TASK DESCRIPTION: Please return all lines of the data below containing the string "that".

(Source data)
......

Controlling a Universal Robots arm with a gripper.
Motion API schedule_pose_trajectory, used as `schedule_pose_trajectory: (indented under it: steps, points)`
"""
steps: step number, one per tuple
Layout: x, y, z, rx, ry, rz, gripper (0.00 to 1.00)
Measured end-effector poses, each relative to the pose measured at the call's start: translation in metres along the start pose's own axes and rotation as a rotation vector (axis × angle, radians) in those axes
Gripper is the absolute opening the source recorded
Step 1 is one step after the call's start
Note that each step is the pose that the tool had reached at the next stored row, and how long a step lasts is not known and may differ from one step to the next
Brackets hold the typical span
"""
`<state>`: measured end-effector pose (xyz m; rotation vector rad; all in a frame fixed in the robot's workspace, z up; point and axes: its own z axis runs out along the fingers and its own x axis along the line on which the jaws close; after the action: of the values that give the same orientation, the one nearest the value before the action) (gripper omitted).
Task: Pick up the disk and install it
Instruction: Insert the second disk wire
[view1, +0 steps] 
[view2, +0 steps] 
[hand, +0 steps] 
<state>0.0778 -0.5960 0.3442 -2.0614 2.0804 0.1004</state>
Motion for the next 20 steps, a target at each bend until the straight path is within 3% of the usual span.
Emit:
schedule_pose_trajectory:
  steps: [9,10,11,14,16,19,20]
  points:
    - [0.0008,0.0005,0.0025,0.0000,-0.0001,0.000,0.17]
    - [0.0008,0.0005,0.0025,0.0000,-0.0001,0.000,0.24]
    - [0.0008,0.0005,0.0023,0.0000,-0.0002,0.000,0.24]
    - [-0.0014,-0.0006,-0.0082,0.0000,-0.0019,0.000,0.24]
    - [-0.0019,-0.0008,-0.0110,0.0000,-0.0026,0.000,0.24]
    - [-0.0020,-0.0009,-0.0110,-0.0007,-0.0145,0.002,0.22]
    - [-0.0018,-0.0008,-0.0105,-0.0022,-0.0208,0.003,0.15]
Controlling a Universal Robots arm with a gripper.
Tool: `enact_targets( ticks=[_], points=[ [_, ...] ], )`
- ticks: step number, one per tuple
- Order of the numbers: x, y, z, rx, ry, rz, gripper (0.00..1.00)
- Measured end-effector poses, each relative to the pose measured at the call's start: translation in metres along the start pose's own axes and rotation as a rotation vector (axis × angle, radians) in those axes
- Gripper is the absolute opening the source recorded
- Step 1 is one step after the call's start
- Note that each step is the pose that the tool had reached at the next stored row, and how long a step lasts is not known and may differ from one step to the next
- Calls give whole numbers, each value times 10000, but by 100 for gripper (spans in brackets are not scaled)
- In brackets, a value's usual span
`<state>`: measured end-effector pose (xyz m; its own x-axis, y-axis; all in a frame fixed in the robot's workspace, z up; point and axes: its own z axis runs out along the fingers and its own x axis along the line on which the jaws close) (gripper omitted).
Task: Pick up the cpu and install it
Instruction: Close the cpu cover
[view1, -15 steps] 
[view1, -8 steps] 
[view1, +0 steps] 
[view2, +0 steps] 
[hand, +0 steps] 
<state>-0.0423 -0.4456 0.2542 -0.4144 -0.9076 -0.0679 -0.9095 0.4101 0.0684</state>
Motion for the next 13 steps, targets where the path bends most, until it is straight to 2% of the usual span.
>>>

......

WRITTEN ANSWER:
Note that each step is the pose that the tool had reached at the next stored row, and how long a step lasts is not known and may differ from one step to the next
`<state>`: measured end-effector pose (xyz m; rotation vector rad; all in a frame fixed in the robot's workspace, z up; point and axes: its own z axis runs out along the fingers and its own x axis along the line on which the jaws close; after the action: of the values that give the same orientation, the one nearest the value before the action) (gripper omitted).
- Note that each step is the pose that the tool had reached at the next stored row, and how long a step lasts is not known and may differ from one step to the next

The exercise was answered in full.